Reproduce verbatim all of the data given below, but do not carry over the images.

+---+

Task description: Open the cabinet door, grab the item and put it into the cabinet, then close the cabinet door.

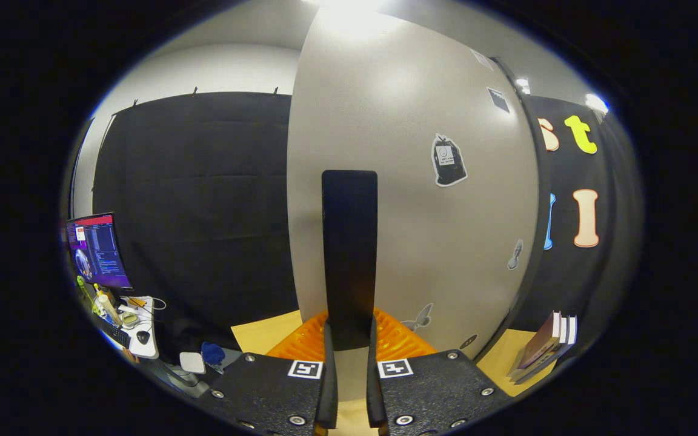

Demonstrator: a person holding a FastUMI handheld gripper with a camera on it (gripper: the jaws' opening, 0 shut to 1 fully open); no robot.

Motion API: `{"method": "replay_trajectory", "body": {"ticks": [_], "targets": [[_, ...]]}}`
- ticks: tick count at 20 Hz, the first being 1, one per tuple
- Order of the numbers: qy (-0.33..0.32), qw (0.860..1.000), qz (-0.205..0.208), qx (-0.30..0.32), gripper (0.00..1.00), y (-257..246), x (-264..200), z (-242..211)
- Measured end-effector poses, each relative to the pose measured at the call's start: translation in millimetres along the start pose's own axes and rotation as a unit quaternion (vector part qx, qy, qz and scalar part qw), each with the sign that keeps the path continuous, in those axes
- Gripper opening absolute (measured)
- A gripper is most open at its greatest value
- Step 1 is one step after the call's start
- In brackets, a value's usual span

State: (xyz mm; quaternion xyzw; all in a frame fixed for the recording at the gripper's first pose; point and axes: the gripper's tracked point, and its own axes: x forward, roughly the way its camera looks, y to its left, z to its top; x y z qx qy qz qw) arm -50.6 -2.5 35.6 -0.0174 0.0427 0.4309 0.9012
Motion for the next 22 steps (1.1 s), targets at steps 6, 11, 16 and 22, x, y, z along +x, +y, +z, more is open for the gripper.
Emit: {"method": "replay_trajectory", "body": {"ticks": [6, 11, 16, 22], "targets": [[-0.008, 1.000, -0.009, 0.004, 0.21, -9.7, -22.5, -4.9], [-0.018, 0.999, -0.027, 0.014, 0.26, -22.0, -47.1, -9.0], [-0.028, 0.998, -0.058, 0.021, 0.34, -36.1, -71.1, -15.1], [-0.047, 0.990, -0.126, 0.043, 0.69, -63.9, -92.2, -27.8]]}}
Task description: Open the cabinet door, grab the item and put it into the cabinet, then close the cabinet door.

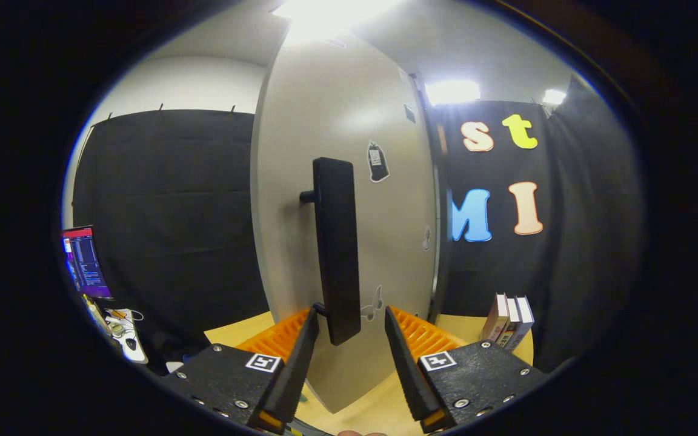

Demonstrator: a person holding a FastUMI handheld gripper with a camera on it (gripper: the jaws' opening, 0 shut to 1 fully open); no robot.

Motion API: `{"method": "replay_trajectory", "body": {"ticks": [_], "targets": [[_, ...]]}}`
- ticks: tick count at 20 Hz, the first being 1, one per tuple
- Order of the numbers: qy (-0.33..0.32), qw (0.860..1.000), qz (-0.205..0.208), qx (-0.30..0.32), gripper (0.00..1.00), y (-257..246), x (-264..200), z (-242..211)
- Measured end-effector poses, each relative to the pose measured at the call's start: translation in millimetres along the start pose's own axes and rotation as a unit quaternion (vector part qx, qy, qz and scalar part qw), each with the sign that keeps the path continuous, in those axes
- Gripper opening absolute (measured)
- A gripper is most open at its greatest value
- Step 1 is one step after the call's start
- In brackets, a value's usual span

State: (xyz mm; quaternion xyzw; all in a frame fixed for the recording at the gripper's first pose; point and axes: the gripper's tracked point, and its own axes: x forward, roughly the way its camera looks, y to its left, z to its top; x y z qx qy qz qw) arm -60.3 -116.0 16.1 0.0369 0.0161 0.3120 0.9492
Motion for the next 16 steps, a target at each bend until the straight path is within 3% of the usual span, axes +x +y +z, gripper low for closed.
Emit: {"method": "replay_trajectory", "body": {"ticks": [6, 13, 16], "targets": [[-0.048, 0.996, -0.079, 0.013, 0.87, -21.6, -17.4, -7.0], [-0.115, 0.968, -0.208, 0.081, 0.92, -41.0, -66.1, -56.9], [-0.092, 0.964, -0.232, 0.086, 0.95, -28.6, -72.9, -107.4]]}}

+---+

**Exercise output**
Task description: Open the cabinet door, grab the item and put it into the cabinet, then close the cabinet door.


Demonstrator: a person holding a FastUMI handheld gripper with a camera on it (gripper: the jaws' opening, 0 shut to 1 fully open); no robot.

Motion API: `{"method": "replay_trajectory", "body": {"ticks": [_], "targets": [[_, ...]]}}`
- ticks: tick count at 20 Hz, the first being 1, one per tuple
- Order of the numbers: qy (-0.33..0.32), qw (0.860..1.000), qz (-0.205..0.208), qx (-0.30..0.32), gripper (0.00..1.00), y (-257..246), x (-264..200), z (-242..211)
- Measured end-effector poses, each relative to the pose measured at the call's start: translation in millimetres along the start pose's own axes and rotation as a unit quaternion (vector part qx, qy, qz and scalar part qw), each with the sign that keeps the path continuous, in those axes
- Gripper opening absolute (measured)
- A gripper is most open at its greatest value
- Step 1 is one step after the call's start
- In brackets, a value's usual span

State: (xyz mm; quaternion xyzw; all in a frame fixed for the recording at the gripper's first pose; point and axes: the gripper's tracked point, and its own axes: x forward, roughly the way its camera looks, y to its left, z to its top; x y z qx qy qz qw) arm -50.6 -2.5 35.6 -0.0174 0.0427 0.4309 0.9012
Motion for the next 22 steps (1.1 s), targets at steps 6, 11, 16 and 22, x, y, z along +x, +y, +z, more is open for the gripper.
Emit: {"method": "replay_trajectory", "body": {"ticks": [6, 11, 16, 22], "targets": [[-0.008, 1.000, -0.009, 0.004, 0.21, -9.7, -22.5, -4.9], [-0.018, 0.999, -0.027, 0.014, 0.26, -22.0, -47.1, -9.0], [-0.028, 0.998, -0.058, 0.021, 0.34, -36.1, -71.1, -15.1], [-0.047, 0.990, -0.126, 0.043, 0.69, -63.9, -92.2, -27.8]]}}
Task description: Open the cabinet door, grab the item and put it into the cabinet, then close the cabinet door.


Demonstrator: a person holding a FastUMI handheld gripper with a camera on it (gripper: the jaws' opening, 0 shut to 1 fully open); no robot.

Motion API: `{"method": "replay_trajectory", "body": {"ticks": [_], "targets": [[_, ...]]}}`
- ticks: tick count at 20 Hz, the first being 1, one per tuple
- Order of the numbers: qy (-0.33..0.32), qw (0.860..1.000), qz (-0.205..0.208), qx (-0.30..0.32), gripper (0.00..1.00), y (-257..246), x (-264..200), z (-242..211)
- Measured end-effector poses, each relative to the pose measured at the call's start: translation in millimetres along the start pose's own axes and rotation as a unit quaternion (vector part qx, qy, qz and scalar part qw), each with the sign that keeps the path continuous, in those axes
- Gripper opening absolute (measured)
- A gripper is most open at its greatest value
- Step 1 is one step after the call's start
- In brackets, a value's usual span

State: (xyz mm; quaternion xyzw; all in a frame fixed for the recording at the gripper's first pose; point and axes: the gripper's tracked point, and its own axes: x forward, roughly the way its camera looks, y to its left, z to its top; x y z qx qy qz qw) arm -60.3 -116.0 16.1 0.0369 0.0161 0.3120 0.9492
Motion for the next 16 steps, a target at each bend until the straight path is within 3% of the usual span, axes +x +y +z, gripper low for closed.
Emit: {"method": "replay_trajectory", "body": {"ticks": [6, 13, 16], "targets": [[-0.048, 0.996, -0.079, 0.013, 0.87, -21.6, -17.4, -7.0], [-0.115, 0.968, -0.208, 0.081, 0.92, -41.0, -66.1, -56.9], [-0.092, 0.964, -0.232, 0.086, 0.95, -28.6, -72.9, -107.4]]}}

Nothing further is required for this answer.